É que o Ministério Público (a quem a Constituição atribuiu o status de defensor da sociedade, da ordem jurídica e dos direitos fundamentais) quando atua como parte no processo penal (sendo o titular da ação penal condenatória), age no interesse público de evitar a impunidade e a prescrição. Nesse sentido, eventual restrição do legislador, prevendo a hipótese como prerrogativa exclusiva da defesa, viola o princípio do contraditório, mais especificamente a paridade de armas, que é seu corolário. E não apenas. A legitimação ministerial ainda encontra respaldo na defesa do interesse indisponível do acusado (todo e qualquer cidadão acusado) de ver-se julgado em tempo razoável, haja vista o prejuízo social, moral e psicológico que o status de processado acarreta ao cidadão.

CONCLUSÕES [1]

1. O desaforamento, nos moldes previstos no projeto de lei n. 4.203/01, passa a funcionar, também, como mecanismo de controle temporal do processo penal: a) para evitar a prescrição e a impunidade; b) para melhor distribuir o ônus da duração do processo entre acusado e sociedade; c) para garantir ao acusado julgamento em tempo razoável.

2. O pedido de desaforamento, em qualquer hipótese, inclusive em virtude de demora no julgamento motivada por excesso de serviço, poderá ser feito pelo Ministério Público, assistente, querelante, acusado ou juiz, conforme interpretação sistemática dos arts. 427 e 428, com a redação que lhes dá o projeto de lei n. 4.203/01.
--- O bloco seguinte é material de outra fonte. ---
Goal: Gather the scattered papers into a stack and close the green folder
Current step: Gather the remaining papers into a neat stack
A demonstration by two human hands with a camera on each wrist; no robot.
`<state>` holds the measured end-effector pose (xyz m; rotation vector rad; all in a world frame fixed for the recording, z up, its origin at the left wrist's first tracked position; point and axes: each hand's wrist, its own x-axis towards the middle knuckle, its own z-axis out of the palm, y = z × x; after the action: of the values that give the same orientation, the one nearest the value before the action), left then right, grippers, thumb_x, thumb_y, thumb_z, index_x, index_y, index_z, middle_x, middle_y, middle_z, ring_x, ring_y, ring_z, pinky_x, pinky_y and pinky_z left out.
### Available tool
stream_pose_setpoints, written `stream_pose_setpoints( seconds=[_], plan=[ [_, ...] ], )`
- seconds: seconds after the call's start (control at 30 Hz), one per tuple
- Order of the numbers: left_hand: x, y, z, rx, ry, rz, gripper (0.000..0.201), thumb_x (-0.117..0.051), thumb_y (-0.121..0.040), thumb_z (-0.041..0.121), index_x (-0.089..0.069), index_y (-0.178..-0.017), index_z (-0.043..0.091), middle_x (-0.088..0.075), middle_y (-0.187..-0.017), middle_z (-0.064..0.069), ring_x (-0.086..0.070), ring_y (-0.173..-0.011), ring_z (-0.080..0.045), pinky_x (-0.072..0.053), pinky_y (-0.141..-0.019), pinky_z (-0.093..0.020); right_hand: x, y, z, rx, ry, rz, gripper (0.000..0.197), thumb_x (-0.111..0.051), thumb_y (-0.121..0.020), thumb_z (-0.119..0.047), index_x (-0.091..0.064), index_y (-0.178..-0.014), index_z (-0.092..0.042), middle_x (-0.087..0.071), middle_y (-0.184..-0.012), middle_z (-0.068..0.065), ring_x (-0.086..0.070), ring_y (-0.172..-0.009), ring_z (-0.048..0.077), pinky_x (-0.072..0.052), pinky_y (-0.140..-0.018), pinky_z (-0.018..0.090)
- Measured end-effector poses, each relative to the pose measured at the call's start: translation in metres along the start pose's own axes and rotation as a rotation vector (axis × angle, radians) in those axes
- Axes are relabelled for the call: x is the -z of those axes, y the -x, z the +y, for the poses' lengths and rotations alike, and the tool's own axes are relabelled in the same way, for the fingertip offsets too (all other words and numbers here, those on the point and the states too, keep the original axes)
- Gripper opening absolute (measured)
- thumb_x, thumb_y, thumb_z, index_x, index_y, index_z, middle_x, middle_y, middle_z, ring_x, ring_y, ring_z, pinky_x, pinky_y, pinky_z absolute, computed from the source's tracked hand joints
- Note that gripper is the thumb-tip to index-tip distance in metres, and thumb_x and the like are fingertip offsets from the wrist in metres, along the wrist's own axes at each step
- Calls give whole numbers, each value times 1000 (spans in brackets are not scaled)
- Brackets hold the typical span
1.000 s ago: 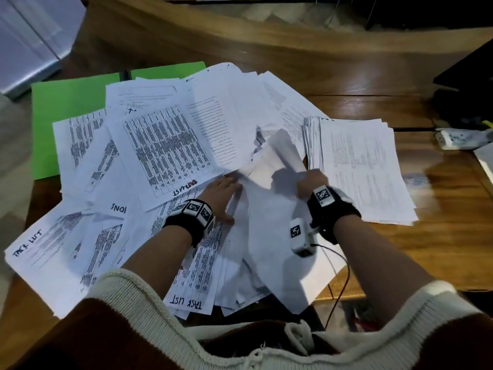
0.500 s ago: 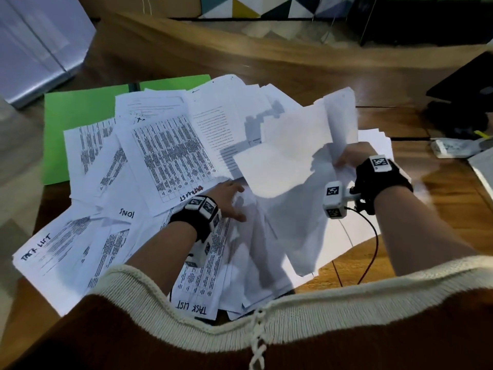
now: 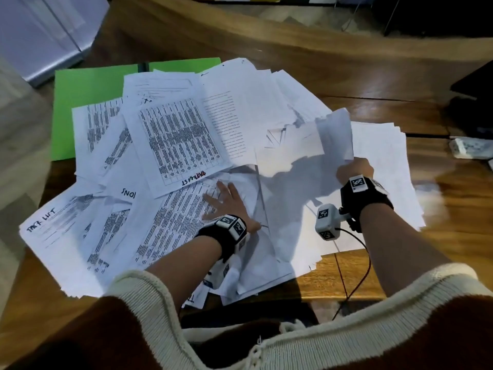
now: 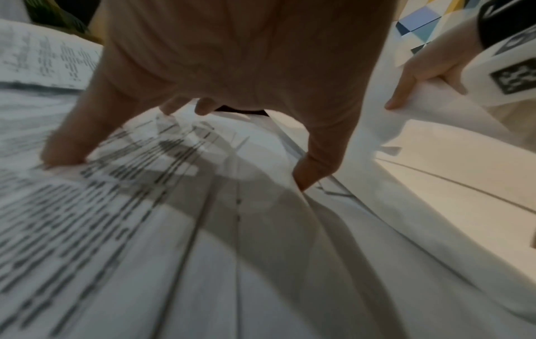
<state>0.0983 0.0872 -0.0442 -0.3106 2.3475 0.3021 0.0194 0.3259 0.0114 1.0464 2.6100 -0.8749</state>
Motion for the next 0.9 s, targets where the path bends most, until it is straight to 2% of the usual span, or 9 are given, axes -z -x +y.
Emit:
stream_pose_setpoints(
  seconds=[0.07, 0.17, 0.3, 0.37, 0.5, 0.63, 0.73, 0.83, 0.9],
  plan=[
    [2, 0, 2, 31, 28, 19, 129, -73, -72, 51, 24, -146, 7, 28, -154, -12, 13, -139, -53, -30, -99, -70, -3, 1, 2, 23, 9, -26, 34, -48, -91, -6, -61, -122, -3, -61, -123, 21, -59, -112, 36, -44, -83, 29],
    [7, 1, 2, 92, 17, 73, 117, -73, -76, 40, 12, -147, 1, 13, -156, -18, 1, -140, -51, -38, -98, -64, -7, 5, 2, 59, 34, -38, 34, -47, -91, -4, -60, -122, -1, -60, -123, 22, -59, -112, 36, -47, -88, 32],
    [19, 0, -8, 68, 32, 197, 77, -68, -82, 22, -21, -137, -2, -32, -139, -20, -37, -129, -36, -47, -98, -42, -9, 4, 6, 48, 45, -58, 33, -49, -91, -4, -61, -121, -1, -61, -122, 21, -59, -112, 36, -47, -88, 32],
    [29, -1, -16, 58, 116, 232, 64, -63, -85, 12, -28, -137, -2, -48, -130, -18, -51, -119, -32, -49, -92, -37, -11, 4, 8, 7, 21, -84, 31, -54, -90, -6, -61, -120, 0, -62, -121, 19, -60, -111, 34, -46, -82, 30],
    [55, 9, -15, -10, 162, 307, 52, -59, -83, 10, -40, -130, -5, -52, -126, -20, -54, -117, -35, -48, -90, -37, -20, 5, 18, -21, 9, -213, 43, -64, -84, -11, -57, -125, 0, -60, -125, 16, -59, -114, 31, -48, -87, 33],
    [83, 22, 4, -122, 300, 390, 16, -62, -80, 13, -54, -87, 1, -60, -86, -10, -63, -90, -29, -40, -56, -24, -32, 15, 24, -20, -7, -313, 57, -70, -80, -10, -48, -130, 7, -59, -128, 19, -58, -115, 31, -48, -96, 35],
    [90, 26, 27, -168, 391, 361, 21, -67, -74, 12, -47, -75, 5, -49, -69, -2, -55, -65, -17, -29, -42, -19, -38, 28, 24, 76, 3, -421, 44, -60, -88, -1, -51, -130, 9, -58, -129, 18, -55, -120, 28, -42, -93, 26],
    [83, 29, 53, -203, 387, 307, 25, -65, -73, 12, -41, -66, 12, -51, -67, -4, -54, -64, -19, -40, -51, -22, -43, 36, 26, 117, -144, -419, 36, -62, -83, 4, -60, -119, 9, -63, -121, 21, -60, -113, 30, -45, -85, 26],
    [75, 30, 67, -209, 406, 271, 17, -64, -77, 11, -54, -89, 4, -63, -92, -12, -63, -92, -28, -49, -67, -28, -44, 38, 27, 93, -242, -478, 37, -70, -82, -12, -66, -117, 0, -65, -119, 16, -63, -107, 27, -50, -90, 33]
  ],
)
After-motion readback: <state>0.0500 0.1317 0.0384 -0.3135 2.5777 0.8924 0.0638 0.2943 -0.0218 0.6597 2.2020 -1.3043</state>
3. O Ministério Público, atuando no processo penal como parte ou como fiscal da lei, possui legitimidade para requerer ao Tribunal a determinação de julgamento prioritário de processo do júri, em caso de atraso não justificado por excesso de serviço, de acordo com a interpretação constitucional do projeto de lei n. 4.203/01.

Nota do texto:

[1] Conclusões extraídas de tese a ser apresentada no VIII Congresso Estadual do Ministério Público/MG, em Diamantina/MG, no período de 04 a 06/06/08.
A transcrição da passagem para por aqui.